第304章 一年级(1 / 2)

清晨七点的阳光刚越过窗台,陆沉就被怀里拱动的温热触感弄醒了。一双小手揪着他睡衣领口轻轻摇晃,带着刚睡醒的黏糊鼻音:“爸爸,起床啦……太阳晒屁股了。”

怀里的小人儿正是女儿陆知语,此刻顶着一头蓬松柔软的黑发,眼睛还没完全睁开,长长的睫毛像两把小扇子垂下来。陆沉低头亲了亲她光洁的额头,换来一声含糊的咕哝。他小心翼翼地把女儿放回儿童床,转身看向另一侧——儿子陆明谦四仰八叉地霸占了大半张床,口水濡湿了一小片枕巾。

“陆明谦!”陆沉伸手戳了戳儿子的脸颊,“上学要迟到咯!”

床上的人影蠕动了两下,翻了个身,被子裹得更紧,嘴里嘟囔着:“……再五分钟……”

李若雨端着温水从卫生间出来,正好看到这一幕,忍不住笑出声:“让你昨晚讲故事讲那么晚,两个小祖宗精力旺盛得很。”她把水杯递给陆沉,俯身帮陆知语整理睡歪的小辫子,“语语,妈妈帮你穿衣服好不好?”

“不要妈妈穿!”陆知语突然清醒过来,一把抱住李若雨的腰,小脸埋在她睡衣里闷闷地说,“要爸爸穿……爸爸穿好看。”

陆沉正给陆明谦套裤子,闻言动作一顿,耳朵尖有点发热:“咳……好,爸爸给语语穿。”他三两下给儿子套上校服衬衫,又利落地系好红领巾,转身朝女儿张开手臂:“来,小公主,请移驾爸爸怀抱。”

李若雨笑着推了把女儿的后背:“去吧,你爸今早心情好,说不定给你扎个全世界最漂亮的辫子。”

陆知语这才松开妈妈,迈着小短腿扑进陆沉怀里。陆沉单手托住她,另一只手熟练地从衣柜里拿出印着小草莓图案的连衣裙。给女儿穿衣服是件细致活,尤其是那条背后的蝴蝶结系带。陆沉笨拙地绕了几圈,不是太松就是太紧,急得额头冒汗。

“爸爸好笨哦。”陆明谦不知何时醒了,趿拉着拖鞋晃到床边,指着父亲手里的带子点评道,“要这样!”他踮起脚,小手灵巧地一翻一绕,一个饱满又对称的蝴蝶结就出现在女儿后背上。

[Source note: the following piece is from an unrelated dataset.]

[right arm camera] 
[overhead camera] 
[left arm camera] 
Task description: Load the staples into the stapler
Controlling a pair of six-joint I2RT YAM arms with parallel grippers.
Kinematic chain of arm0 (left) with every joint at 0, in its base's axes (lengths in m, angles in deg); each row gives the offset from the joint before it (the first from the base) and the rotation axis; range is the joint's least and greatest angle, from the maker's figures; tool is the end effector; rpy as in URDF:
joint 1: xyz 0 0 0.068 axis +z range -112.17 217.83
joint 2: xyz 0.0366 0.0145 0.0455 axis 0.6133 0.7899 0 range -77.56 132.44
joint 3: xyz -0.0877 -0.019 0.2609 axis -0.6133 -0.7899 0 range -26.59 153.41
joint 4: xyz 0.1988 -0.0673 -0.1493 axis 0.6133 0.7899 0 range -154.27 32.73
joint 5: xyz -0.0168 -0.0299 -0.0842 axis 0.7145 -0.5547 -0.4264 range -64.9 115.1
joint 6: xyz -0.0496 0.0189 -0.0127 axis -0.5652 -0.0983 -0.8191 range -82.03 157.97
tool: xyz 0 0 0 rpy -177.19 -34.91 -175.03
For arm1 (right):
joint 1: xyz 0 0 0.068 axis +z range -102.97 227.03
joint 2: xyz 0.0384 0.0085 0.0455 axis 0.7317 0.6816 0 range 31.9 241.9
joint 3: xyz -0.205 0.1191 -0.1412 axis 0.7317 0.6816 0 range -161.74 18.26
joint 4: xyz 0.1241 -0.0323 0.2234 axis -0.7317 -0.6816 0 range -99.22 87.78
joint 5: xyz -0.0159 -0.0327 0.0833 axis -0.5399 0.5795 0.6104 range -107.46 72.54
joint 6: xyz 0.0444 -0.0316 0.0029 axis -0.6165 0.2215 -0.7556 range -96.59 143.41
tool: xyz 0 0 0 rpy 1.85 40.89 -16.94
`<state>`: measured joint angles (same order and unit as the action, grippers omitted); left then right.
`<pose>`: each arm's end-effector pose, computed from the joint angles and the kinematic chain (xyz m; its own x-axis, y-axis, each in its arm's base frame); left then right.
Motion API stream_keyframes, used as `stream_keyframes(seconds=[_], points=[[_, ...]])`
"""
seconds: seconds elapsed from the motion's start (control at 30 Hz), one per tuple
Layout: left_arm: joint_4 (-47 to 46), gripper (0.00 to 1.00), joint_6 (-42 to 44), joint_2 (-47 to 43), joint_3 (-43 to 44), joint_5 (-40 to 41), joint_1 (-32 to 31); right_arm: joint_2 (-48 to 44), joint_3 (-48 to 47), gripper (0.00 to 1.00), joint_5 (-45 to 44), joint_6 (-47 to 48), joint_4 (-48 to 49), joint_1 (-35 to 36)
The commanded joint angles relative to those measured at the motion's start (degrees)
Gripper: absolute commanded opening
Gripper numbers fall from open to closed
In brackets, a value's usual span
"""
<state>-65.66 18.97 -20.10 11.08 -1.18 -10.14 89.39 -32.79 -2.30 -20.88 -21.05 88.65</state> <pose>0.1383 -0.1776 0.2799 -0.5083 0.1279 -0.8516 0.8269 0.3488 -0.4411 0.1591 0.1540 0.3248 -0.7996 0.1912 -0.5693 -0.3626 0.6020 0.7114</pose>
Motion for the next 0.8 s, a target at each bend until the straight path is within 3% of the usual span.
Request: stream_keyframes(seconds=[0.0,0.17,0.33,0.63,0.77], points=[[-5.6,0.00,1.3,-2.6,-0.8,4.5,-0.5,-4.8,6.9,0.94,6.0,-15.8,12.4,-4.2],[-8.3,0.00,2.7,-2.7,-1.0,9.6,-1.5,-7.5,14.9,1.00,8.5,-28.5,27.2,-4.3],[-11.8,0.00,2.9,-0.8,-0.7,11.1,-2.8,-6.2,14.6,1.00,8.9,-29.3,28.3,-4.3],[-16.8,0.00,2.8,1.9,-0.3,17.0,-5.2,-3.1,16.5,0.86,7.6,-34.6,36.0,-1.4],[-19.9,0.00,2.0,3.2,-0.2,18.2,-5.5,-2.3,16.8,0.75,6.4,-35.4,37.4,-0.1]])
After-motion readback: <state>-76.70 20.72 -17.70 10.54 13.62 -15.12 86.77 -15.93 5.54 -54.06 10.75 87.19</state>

陆知语骄傲地挺直小胸脯,转头对爸爸邀功:“弟弟厉害吧?我教过他的!”

陆沉看着儿子那副小大人的得意模样,又好气又好笑,捏了捏他的小鼻子:“臭小子,翅膀硬了是吧?以后你妹妹的辫子就全包给你了。”

“没问题!”陆明谦响亮地应下,又凑到陆知语耳边神秘兮兮地说,“晚上我教你折会跳的青蛙,比爸爸折的纸飞机好玩一百倍!”

姐弟俩的私语被李若雨的轻笑声打断。她正把热好的牛奶倒进两个小熊造型的马克杯里,氤氲的热气模糊了她含笑的眼睛:“好了,小祖宗们,再磨蹭真要迟到了。今天可是你们上小学一年级的第三周,不能再让老师点名批评哦。”

提到老师,两个孩子立刻收敛了嬉闹。陆知语小口啜着牛奶,大眼睛忽闪忽闪地看向墙上的挂钟;陆明谦则三下五除二喝完牛奶,抓起桌上的书包就往肩上一甩,动作帅气得差点把自己带个趔趄。

“走喽!上学去喽!”他像个小炮弹似的冲向玄关,不忘回头催促,“爸爸快点!妈妈快点!知语快点!”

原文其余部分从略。